▸ **DATA SECTION**:
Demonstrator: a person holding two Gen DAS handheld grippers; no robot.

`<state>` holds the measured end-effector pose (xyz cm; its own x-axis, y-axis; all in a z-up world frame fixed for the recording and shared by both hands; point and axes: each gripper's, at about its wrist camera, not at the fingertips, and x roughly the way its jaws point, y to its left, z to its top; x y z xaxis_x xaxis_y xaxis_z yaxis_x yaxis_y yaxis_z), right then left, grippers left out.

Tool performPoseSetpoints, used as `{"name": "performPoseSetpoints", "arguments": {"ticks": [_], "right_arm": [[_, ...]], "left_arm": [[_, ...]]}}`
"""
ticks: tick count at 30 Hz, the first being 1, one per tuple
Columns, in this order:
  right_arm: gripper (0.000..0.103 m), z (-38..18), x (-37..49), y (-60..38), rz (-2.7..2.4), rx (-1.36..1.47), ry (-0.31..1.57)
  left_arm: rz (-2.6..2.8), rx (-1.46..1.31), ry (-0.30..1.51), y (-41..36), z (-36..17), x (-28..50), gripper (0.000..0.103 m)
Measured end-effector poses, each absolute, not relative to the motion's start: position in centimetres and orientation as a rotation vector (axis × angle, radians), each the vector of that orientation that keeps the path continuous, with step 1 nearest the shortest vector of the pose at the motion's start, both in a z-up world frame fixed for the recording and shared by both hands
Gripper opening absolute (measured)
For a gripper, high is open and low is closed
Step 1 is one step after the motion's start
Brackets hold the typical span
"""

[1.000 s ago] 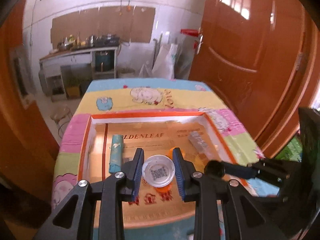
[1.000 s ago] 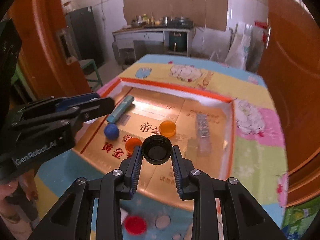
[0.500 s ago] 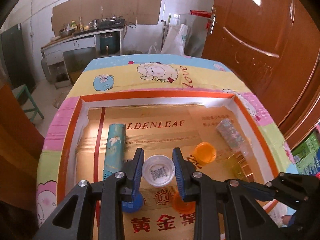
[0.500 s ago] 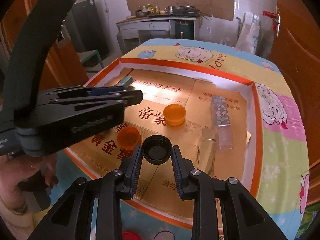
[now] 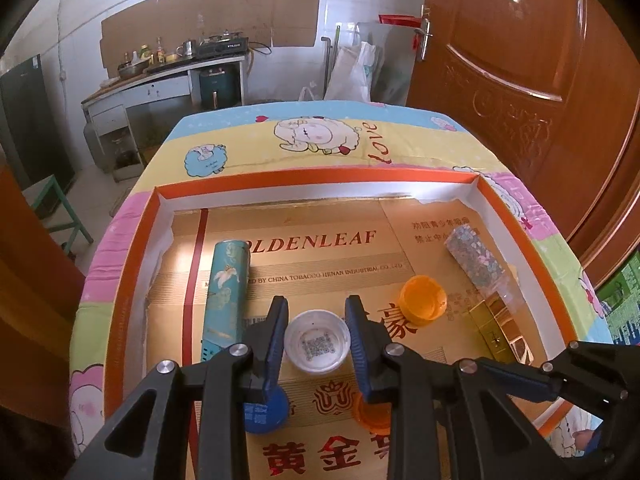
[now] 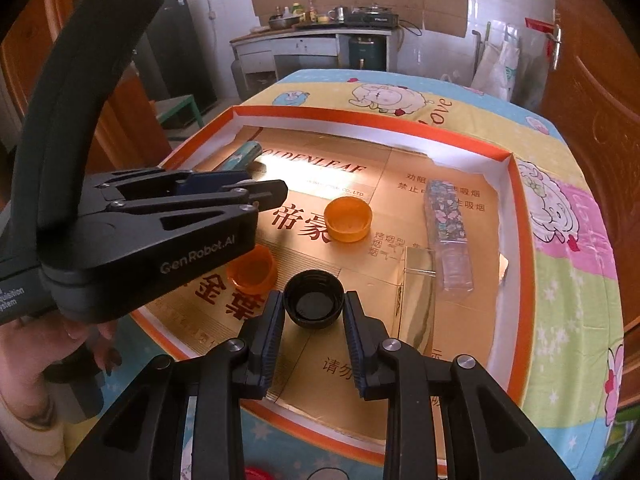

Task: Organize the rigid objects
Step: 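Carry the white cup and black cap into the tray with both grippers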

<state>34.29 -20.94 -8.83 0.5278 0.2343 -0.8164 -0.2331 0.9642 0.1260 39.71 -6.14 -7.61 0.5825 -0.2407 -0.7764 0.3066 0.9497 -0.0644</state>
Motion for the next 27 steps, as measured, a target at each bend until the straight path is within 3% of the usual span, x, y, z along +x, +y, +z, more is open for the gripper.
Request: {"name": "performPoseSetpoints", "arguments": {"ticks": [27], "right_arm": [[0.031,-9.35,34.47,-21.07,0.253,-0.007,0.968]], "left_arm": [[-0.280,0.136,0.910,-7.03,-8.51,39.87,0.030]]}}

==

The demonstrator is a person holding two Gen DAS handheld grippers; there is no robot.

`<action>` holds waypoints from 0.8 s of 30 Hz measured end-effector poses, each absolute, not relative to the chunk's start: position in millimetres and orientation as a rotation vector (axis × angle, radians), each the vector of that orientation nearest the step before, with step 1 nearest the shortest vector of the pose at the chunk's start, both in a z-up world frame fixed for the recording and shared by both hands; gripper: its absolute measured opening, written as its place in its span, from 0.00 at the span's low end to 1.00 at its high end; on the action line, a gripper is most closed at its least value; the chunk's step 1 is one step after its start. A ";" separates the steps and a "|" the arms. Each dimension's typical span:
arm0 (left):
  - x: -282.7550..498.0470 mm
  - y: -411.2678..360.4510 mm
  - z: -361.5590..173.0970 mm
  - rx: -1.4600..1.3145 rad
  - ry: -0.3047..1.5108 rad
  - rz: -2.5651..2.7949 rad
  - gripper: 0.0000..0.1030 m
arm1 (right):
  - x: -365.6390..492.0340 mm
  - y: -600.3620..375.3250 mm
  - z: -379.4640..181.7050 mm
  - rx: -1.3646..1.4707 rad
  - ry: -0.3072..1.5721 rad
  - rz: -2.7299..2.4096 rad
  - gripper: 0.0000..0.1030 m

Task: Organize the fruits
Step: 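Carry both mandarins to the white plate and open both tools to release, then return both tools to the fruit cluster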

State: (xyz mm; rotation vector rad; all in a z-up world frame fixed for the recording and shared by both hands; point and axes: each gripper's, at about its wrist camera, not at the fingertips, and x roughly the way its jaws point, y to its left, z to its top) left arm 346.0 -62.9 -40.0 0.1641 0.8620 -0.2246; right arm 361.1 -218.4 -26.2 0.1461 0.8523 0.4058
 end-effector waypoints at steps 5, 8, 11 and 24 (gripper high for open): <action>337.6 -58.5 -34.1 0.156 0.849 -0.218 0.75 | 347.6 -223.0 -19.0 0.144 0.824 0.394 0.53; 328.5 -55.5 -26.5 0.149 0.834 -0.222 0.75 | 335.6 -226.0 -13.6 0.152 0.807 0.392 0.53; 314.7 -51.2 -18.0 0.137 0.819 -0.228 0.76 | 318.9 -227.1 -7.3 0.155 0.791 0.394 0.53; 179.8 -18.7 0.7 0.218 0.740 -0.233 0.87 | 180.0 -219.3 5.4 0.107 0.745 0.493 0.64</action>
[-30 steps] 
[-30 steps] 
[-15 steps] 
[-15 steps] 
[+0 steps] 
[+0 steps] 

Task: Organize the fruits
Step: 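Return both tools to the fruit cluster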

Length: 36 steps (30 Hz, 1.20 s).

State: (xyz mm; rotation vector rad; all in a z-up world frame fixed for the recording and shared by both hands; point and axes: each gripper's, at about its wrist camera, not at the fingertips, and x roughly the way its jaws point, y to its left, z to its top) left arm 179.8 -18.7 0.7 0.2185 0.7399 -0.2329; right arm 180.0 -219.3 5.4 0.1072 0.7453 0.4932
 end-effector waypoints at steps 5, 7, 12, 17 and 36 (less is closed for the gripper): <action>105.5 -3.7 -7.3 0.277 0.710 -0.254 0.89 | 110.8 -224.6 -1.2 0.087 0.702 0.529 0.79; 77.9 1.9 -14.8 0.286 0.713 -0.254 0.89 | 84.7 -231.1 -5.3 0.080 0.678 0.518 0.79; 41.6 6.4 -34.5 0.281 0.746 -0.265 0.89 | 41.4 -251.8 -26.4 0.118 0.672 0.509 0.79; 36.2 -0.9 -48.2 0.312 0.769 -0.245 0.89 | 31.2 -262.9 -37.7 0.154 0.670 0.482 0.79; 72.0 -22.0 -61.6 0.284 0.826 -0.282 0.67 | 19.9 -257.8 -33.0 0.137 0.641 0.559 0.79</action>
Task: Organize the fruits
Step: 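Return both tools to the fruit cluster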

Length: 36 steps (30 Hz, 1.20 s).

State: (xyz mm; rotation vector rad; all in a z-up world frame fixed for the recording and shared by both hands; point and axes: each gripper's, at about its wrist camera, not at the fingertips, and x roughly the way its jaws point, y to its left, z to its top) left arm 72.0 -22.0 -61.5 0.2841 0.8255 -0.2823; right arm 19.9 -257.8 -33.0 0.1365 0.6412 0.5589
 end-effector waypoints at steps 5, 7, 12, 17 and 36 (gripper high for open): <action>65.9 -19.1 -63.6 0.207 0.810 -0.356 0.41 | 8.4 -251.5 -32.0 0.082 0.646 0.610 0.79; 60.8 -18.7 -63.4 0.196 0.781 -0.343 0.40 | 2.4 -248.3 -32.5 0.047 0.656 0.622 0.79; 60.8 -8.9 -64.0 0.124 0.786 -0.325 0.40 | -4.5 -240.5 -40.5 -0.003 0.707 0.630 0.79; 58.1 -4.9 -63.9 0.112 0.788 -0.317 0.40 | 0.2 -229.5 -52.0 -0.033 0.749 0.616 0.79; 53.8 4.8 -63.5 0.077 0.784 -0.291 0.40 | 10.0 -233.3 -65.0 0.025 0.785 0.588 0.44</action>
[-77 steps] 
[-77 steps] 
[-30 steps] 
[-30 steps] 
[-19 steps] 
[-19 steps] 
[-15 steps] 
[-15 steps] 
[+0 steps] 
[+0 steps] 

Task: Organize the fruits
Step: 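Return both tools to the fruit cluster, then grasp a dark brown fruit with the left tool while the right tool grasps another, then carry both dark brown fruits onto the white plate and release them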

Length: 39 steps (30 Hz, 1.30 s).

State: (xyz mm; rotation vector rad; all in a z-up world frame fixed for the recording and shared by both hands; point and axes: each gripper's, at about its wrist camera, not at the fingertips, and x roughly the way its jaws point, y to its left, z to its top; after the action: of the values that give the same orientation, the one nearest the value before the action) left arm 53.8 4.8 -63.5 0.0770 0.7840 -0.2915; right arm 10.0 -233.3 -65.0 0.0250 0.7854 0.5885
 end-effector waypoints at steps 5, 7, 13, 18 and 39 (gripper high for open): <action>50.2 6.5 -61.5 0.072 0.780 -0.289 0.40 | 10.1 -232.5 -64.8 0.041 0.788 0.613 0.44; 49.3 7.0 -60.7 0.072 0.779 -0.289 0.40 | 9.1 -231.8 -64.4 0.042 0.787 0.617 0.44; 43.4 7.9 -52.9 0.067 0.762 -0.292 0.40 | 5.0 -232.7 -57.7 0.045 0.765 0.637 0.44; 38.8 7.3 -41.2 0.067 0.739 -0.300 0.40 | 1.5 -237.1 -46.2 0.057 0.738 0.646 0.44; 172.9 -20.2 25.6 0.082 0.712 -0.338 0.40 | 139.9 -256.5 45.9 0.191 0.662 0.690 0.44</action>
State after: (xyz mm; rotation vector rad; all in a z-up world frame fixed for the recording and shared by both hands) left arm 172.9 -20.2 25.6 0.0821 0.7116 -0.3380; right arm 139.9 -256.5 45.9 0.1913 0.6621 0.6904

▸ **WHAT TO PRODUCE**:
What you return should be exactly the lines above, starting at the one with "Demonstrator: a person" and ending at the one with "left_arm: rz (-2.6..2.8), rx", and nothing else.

▸ **ANSWER BOX**:
Demonstrator: a person holding two Gen DAS handheld grippers; no robot.

`<state>` holds the measured end-effector pose (xyz cm; its own x-axis, y-axis; all in a z-up world frame fixed for the recording and shared by both hands; point and axes: each gripper's, at about its wrist camera, not at the fingertips, and x roughly the way its jaws point, y to its left, z to its top; x y z xaxis_x xaxis_y xaxis_z yaxis_x yaxis_y yaxis_z), right then left, grippers left out.

Tool performPoseSetpoints, used as `{"name": "performPoseSetpoints", "arguments": {"ticks": [_], "right_arm": [[_, ...]], "left_arm": [[_, ...]]}}`
"""
ticks: tick count at 30 Hz, the first being 1, one per tuple
Columns, in this order:
  right_arm: gripper (0.000..0.103 m), z (-38..18), x (-37..49), y (-60..38), rz (-2.7..2.4), rx (-1.36..1.47), ry (-0.31..1.57)
  left_arm: rz (-2.6..2.8), rx (-1.46..1.31), ry (-0.30..1.51), y (-41..36), z (-36..17), x (-28..50), gripper (0.000..0.103 m)

Nothing remains to add to the output.